Data in this exercise

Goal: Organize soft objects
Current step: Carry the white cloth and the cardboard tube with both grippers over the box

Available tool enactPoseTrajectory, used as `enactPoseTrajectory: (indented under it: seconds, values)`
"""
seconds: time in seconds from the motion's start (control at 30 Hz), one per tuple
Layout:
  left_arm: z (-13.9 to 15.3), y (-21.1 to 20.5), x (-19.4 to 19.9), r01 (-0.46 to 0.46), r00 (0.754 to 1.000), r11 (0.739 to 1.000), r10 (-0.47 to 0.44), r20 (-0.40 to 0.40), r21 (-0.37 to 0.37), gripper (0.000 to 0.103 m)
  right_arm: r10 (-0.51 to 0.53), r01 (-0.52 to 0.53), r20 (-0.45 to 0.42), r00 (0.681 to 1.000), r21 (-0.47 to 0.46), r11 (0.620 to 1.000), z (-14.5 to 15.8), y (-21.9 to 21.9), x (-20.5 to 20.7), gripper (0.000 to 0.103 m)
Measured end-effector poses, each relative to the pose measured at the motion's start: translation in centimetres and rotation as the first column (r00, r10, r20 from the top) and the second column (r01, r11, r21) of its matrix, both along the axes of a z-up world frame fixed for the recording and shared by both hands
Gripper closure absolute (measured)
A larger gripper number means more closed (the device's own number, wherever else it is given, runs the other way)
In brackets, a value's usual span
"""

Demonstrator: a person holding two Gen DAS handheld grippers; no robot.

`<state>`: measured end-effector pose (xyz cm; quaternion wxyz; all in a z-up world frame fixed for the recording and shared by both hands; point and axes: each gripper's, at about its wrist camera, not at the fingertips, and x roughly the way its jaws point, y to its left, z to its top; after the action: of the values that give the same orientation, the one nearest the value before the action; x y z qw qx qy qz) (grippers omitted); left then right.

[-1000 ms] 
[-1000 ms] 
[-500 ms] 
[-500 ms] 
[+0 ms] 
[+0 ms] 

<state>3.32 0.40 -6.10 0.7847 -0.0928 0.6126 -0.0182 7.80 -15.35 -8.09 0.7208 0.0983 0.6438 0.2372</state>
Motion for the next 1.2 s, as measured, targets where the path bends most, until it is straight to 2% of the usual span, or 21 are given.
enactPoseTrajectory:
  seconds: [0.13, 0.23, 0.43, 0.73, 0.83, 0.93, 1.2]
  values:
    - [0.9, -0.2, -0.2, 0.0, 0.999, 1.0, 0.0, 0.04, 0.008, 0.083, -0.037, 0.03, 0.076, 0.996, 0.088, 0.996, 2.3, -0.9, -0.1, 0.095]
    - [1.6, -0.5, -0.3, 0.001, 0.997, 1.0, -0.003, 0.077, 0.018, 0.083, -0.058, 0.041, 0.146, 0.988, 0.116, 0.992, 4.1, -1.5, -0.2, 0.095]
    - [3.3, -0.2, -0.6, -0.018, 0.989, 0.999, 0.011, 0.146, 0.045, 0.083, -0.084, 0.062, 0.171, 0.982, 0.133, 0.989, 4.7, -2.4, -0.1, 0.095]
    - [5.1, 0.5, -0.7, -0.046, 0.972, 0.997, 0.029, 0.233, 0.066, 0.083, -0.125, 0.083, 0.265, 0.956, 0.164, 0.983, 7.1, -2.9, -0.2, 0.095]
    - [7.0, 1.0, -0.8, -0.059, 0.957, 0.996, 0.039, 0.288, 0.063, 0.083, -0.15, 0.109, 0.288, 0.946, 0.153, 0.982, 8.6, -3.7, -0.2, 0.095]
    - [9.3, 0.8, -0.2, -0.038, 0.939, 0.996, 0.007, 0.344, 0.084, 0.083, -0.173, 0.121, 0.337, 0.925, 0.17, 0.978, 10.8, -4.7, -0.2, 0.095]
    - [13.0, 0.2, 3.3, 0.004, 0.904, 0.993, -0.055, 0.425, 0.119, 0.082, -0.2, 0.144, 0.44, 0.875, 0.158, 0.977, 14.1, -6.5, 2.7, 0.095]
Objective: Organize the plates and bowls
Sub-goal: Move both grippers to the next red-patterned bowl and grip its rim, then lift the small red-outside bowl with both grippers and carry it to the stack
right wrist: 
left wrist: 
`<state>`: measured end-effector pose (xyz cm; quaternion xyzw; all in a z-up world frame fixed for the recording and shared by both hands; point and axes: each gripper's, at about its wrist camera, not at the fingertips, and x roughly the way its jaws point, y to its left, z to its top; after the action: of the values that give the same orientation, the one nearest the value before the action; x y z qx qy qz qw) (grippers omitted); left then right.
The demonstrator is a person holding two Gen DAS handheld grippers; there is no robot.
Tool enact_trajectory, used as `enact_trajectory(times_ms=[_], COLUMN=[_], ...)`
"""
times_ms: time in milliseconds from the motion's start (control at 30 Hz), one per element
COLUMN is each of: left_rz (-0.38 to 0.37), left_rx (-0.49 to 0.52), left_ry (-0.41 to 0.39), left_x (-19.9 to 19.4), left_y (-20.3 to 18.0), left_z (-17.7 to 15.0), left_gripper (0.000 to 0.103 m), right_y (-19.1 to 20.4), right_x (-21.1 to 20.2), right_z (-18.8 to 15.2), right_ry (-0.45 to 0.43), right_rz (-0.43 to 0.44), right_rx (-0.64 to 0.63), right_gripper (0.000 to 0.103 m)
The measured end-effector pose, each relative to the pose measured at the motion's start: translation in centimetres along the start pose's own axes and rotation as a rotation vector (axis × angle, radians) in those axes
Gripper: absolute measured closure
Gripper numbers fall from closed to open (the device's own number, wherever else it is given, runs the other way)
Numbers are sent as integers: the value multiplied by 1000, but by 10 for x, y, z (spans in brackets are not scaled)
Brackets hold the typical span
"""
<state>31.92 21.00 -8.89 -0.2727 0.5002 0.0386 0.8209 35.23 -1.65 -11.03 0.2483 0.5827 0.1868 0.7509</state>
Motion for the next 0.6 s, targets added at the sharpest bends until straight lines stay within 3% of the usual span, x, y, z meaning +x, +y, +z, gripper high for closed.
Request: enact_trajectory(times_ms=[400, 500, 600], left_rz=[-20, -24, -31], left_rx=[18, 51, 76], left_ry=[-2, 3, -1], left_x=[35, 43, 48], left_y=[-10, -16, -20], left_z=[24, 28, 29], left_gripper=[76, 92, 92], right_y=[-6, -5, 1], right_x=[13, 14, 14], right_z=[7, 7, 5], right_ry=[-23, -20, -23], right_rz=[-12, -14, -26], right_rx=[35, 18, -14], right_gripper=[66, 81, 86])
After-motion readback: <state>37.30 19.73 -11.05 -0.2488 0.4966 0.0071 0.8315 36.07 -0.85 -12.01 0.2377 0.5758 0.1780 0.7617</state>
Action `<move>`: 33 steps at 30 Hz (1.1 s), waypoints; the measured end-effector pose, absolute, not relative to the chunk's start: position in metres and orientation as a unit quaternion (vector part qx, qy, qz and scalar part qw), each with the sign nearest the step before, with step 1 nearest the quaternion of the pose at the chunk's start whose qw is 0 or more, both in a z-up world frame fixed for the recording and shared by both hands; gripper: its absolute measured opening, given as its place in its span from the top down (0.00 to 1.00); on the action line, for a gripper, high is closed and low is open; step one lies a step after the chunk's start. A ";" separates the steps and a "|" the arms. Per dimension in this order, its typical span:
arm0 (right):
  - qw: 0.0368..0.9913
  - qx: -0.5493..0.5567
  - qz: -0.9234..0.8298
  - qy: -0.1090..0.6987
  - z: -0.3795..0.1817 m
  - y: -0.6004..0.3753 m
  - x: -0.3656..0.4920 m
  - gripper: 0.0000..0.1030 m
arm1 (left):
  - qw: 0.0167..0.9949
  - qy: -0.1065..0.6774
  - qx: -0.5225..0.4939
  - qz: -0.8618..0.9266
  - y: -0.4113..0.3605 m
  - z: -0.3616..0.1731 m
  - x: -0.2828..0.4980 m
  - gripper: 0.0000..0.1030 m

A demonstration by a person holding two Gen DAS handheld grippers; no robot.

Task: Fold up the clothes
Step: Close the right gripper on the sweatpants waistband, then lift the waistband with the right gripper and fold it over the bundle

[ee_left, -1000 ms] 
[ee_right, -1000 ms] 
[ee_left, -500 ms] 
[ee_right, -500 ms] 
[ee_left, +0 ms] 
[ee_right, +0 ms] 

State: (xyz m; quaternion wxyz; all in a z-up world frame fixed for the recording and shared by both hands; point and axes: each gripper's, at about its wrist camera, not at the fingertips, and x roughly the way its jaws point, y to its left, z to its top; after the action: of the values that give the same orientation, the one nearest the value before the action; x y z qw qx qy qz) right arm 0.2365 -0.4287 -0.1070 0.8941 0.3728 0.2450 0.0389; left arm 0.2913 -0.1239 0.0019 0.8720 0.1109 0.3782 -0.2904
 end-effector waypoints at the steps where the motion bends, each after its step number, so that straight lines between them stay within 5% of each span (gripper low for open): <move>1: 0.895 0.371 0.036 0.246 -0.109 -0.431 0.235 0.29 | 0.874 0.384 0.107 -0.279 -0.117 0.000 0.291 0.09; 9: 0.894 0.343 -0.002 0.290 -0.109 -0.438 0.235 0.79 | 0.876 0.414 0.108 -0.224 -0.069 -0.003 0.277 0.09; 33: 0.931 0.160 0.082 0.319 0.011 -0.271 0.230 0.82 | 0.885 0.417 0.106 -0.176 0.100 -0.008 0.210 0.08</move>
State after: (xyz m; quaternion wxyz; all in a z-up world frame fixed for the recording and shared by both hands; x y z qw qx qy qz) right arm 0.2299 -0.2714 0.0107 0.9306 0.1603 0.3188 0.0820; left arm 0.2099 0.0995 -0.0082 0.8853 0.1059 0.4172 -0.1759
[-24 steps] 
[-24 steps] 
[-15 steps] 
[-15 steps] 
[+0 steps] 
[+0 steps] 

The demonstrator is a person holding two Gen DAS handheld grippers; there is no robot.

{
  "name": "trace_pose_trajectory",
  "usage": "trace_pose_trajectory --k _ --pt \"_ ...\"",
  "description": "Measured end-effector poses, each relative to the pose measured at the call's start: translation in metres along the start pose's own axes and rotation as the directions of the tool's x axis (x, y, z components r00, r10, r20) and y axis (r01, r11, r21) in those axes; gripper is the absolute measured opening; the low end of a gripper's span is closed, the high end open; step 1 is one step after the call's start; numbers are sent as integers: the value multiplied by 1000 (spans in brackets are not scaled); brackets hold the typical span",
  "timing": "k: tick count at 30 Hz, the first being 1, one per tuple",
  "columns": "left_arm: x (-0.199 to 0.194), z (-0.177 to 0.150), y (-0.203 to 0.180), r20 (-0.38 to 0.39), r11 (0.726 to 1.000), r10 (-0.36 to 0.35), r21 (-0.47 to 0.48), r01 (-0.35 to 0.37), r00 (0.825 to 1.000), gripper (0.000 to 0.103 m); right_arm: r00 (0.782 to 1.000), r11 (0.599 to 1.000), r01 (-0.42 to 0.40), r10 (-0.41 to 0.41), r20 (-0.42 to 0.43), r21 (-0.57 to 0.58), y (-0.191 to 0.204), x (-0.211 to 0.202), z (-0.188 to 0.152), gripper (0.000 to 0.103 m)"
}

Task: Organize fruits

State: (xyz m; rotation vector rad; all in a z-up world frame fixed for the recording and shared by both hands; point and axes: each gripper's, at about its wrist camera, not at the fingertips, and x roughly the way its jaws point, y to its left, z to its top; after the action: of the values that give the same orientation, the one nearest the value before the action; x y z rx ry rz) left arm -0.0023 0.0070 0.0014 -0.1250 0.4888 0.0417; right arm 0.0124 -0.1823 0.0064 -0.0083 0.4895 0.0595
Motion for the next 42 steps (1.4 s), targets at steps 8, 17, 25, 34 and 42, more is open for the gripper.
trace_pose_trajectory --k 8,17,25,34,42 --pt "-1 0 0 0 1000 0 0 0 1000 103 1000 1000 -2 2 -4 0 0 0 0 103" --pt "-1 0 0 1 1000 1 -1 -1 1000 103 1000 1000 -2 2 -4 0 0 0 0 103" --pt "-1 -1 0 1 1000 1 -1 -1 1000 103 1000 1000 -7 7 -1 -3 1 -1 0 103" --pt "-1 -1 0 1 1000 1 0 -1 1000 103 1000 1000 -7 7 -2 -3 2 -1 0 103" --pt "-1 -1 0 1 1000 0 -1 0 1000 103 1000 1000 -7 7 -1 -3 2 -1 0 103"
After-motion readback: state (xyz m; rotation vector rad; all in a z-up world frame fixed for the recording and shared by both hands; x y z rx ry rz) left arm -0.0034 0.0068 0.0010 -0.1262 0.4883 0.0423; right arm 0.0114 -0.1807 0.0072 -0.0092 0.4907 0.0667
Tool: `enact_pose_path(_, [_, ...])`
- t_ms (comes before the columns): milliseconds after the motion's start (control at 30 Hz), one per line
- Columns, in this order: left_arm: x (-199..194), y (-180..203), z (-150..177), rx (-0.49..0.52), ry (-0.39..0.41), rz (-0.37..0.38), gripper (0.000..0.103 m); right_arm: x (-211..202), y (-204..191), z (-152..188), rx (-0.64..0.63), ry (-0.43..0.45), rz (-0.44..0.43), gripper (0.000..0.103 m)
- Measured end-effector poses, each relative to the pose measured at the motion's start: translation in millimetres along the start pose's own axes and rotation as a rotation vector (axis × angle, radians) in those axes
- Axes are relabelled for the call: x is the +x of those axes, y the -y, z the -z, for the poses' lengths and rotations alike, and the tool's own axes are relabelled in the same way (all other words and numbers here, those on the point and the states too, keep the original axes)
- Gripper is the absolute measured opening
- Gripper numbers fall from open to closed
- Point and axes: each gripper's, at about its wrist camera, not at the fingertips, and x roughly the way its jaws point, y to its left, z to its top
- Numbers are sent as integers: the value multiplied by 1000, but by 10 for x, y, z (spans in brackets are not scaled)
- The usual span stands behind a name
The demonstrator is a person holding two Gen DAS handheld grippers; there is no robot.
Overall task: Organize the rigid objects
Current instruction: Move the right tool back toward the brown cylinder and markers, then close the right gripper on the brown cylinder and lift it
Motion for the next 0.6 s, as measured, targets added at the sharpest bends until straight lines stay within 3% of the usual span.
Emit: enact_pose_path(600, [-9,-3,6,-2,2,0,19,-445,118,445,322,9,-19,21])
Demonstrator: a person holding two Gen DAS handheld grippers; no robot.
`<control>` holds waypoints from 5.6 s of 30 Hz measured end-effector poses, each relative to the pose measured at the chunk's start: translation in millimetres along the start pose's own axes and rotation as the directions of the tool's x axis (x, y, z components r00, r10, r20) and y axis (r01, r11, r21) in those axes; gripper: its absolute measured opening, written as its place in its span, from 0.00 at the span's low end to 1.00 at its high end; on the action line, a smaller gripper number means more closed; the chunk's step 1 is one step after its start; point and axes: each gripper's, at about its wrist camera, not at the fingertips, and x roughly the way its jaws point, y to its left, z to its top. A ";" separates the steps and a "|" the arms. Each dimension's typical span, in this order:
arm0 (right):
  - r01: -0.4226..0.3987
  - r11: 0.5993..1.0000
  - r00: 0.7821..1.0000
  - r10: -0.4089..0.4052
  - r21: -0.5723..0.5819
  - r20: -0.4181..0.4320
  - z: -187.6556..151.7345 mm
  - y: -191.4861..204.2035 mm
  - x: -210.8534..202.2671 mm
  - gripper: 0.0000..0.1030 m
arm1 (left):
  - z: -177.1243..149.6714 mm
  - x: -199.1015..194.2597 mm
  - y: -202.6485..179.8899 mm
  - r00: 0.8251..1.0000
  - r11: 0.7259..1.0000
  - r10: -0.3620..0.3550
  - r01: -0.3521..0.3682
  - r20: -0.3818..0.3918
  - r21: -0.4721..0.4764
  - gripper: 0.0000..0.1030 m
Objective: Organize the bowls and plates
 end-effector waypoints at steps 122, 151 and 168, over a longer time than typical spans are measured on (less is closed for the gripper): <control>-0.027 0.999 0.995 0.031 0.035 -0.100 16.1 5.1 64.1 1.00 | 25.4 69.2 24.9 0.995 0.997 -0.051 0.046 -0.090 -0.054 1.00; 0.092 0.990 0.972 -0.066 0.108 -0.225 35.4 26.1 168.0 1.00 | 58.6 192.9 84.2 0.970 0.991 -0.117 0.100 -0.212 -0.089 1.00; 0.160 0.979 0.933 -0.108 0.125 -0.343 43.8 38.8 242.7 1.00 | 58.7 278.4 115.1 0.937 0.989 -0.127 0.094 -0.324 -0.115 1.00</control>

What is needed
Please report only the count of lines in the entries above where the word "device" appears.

Task response
2